* _WORK TO BE COMPLETED_:
The answer should be one number, the count of lines in the data with "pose".

* _PROVIDED MATERIAL_:
=== Begin Enclosure ===

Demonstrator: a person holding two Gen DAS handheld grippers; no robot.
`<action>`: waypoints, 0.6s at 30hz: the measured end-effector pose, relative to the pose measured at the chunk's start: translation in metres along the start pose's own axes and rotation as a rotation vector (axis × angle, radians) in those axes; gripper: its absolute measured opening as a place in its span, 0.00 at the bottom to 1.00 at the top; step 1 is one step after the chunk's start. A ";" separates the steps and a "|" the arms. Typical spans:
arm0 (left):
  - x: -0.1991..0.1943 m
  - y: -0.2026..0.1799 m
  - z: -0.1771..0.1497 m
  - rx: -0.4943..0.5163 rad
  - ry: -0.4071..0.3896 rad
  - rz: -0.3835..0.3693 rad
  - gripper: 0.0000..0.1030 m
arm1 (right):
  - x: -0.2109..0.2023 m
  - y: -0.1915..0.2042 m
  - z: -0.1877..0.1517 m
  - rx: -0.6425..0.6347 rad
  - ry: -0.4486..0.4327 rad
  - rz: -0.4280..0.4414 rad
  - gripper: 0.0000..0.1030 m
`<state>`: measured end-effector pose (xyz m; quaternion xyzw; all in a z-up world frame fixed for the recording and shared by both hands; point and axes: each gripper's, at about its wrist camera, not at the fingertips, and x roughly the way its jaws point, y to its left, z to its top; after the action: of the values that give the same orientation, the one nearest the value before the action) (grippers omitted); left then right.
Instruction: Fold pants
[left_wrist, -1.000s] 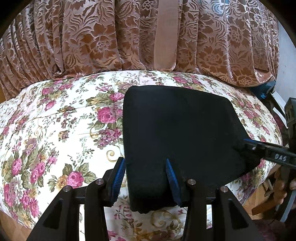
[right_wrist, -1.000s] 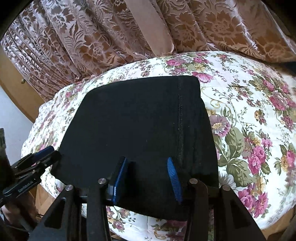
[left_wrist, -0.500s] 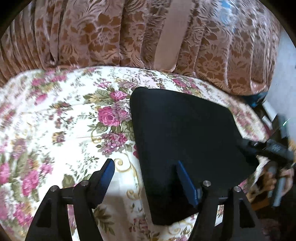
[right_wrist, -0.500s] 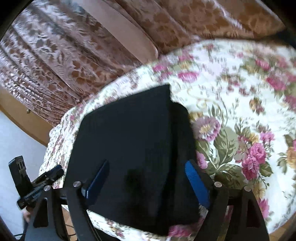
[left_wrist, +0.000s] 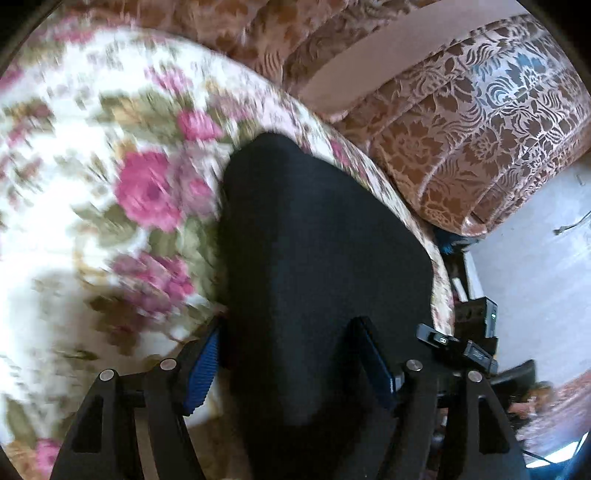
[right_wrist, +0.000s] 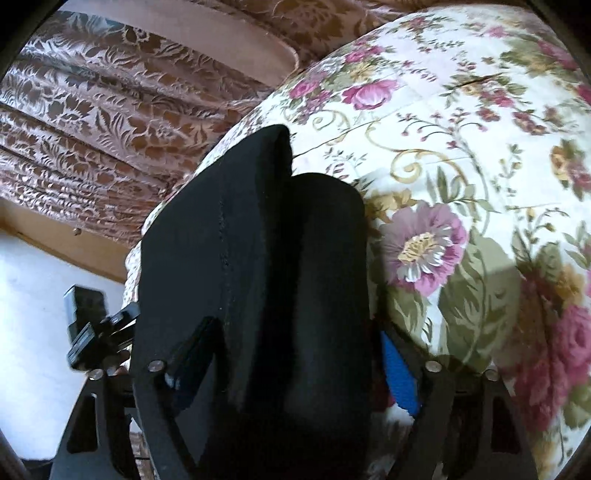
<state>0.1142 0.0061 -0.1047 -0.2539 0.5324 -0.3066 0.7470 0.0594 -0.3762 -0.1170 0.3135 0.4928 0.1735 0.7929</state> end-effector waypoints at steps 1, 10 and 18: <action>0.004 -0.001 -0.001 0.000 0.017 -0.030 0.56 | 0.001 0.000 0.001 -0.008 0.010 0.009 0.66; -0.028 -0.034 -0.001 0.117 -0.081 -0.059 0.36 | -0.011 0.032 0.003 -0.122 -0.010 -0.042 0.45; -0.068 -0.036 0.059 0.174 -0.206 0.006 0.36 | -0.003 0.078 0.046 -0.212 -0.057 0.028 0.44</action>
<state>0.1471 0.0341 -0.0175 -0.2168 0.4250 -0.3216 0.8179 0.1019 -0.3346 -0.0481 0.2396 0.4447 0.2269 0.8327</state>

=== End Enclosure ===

* _ANSWER TO THE EXERCISE_:
2